# Shallow gouge bevel



## mobotch (Mar 9, 2017)

Howdy,
First off, I'm very new to carving. Have done only a few small reliefs and only about 20 hours of reading.
I recently received 5 Solingen tools and have a question about the No. 75 shallow gouge (6mm). The heel seems very large and has a small bevel towards the edge making it impossible to start a cut with out a steep 50 or so degree presentation to the wood. The deep gouge has a continuous bevel from edge to heel and cuts beautifully at any angle.
Should I grind the bevel on the 75 or am I just trying to use this tool the wrong way?
Thank you very much for your time!
-Ryan

https://drive.google.com/file/d/0BzhhX15-zEIyS3R4RHl0dzMwdzQ/view?usp=drivesdk


----------



## wood2woodknot (Dec 30, 2012)

I have a set of blue handle Buck gouges wth that same profile. Pretty useless as is. Often wondered if it was just a cheap set.


----------



## mobotch (Mar 9, 2017)

Definitely useless it seems. Grinding down that primary bevel seems like the thing to do. It is the only one of the five I got that still had machine marks on it so I wondered if the previous owner just never got around to it. But being green myself, it would be best to make sure before major surgery.


----------



## Planeman40 (Nov 3, 2010)

Having made 62 carving chisels & gouges of my own, I would say that gouge edge needs to be reshaped. New carving gouges are frequently only rough ground and need re-shaping and sharpening, not the curvature of the gouge but the angle of the edge needs to be shallower.

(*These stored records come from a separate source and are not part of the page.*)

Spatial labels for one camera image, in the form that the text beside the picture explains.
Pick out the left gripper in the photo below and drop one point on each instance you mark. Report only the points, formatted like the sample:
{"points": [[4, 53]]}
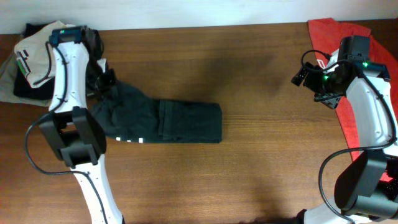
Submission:
{"points": [[112, 76]]}

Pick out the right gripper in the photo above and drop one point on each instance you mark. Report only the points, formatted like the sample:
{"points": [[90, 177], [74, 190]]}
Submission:
{"points": [[310, 83]]}

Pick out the dark green Nike t-shirt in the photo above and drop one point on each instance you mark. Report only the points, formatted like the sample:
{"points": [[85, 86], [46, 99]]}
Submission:
{"points": [[127, 114]]}

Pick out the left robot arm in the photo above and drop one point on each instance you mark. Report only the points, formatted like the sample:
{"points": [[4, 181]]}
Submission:
{"points": [[72, 133]]}

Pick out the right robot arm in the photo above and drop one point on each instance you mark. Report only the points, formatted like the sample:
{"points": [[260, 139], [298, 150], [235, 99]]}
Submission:
{"points": [[366, 191]]}

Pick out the red t-shirt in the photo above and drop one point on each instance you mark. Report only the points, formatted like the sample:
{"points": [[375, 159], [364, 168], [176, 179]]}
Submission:
{"points": [[326, 35]]}

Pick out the white folded t-shirt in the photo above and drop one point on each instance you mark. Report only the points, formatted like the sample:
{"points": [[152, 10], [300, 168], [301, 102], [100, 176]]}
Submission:
{"points": [[34, 56]]}

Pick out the grey folded garment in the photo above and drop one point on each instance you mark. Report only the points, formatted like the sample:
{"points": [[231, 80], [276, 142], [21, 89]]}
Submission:
{"points": [[9, 72]]}

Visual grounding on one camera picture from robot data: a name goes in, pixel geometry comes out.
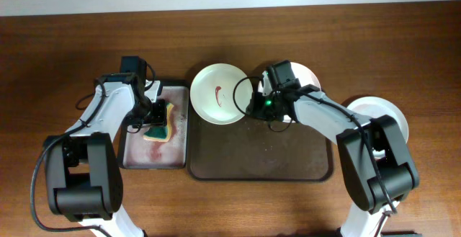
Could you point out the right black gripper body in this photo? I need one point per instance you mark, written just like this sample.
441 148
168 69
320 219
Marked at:
266 106

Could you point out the green yellow sponge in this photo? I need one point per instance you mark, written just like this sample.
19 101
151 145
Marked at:
161 134

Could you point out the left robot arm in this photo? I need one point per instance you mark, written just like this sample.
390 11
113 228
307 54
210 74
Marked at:
82 171

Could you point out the small wet sponge tray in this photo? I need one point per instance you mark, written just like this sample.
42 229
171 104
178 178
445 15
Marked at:
136 153

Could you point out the cream plate with red stain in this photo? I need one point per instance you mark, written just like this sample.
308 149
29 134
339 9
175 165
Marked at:
220 93

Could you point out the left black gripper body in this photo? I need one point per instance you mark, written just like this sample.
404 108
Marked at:
157 117

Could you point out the light blue plate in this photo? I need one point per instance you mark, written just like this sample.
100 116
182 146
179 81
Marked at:
376 107

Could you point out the large brown serving tray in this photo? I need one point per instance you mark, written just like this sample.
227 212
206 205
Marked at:
250 150

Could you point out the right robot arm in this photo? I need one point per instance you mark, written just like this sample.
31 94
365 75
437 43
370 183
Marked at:
378 169

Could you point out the pink plate with red stain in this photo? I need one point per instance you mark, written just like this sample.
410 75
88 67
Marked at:
304 74

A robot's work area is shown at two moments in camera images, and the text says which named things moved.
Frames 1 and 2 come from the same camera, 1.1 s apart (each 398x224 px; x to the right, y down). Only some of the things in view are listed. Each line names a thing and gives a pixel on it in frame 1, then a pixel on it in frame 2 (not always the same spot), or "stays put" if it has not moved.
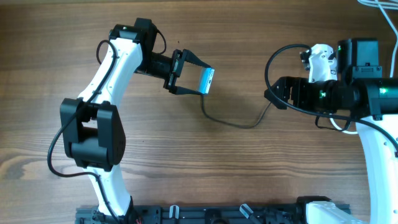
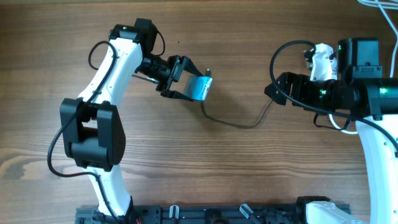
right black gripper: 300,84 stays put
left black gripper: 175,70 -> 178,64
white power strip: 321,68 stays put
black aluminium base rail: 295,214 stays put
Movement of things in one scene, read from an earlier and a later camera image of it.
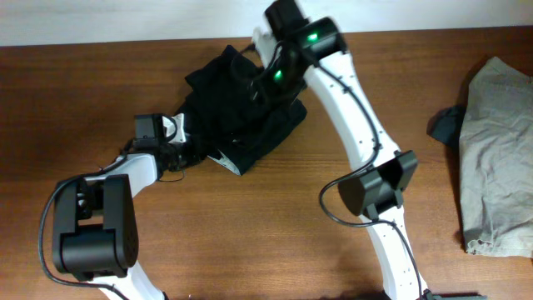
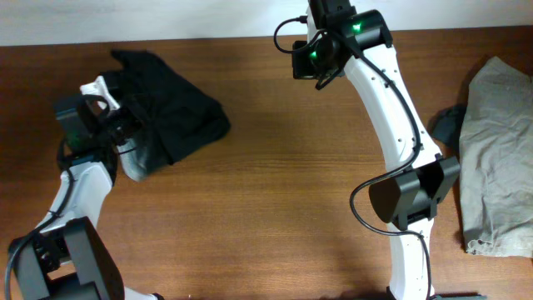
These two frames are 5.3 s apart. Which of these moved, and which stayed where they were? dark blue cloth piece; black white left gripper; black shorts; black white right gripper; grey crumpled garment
Moved: black white right gripper; black white left gripper; black shorts
Stayed: grey crumpled garment; dark blue cloth piece

There is a balance of selecting the angle of the edge. Shallower angles cut better with less pressure needed to make the cut but are subject to damage if care is not taken. Steeper angles will take more abuse without damage but don't cut easily and require more pressure to make the cut. Personally, I much prefer the shallower angles as I don't abuse my tools.

My recommendation would be to use a coarse stone to reshape the edge to a shallow angle and then sharpen it until it can shave the hair off your forearm with ease.


----------



## mobotch (Mar 9, 2017)

Thank you very much for confirming!


----------



## Karda (Nov 19, 2016)

In one of Mary Mays videos she mentions that the best [email protected]@gle for carving to is 22.5 degrees


----------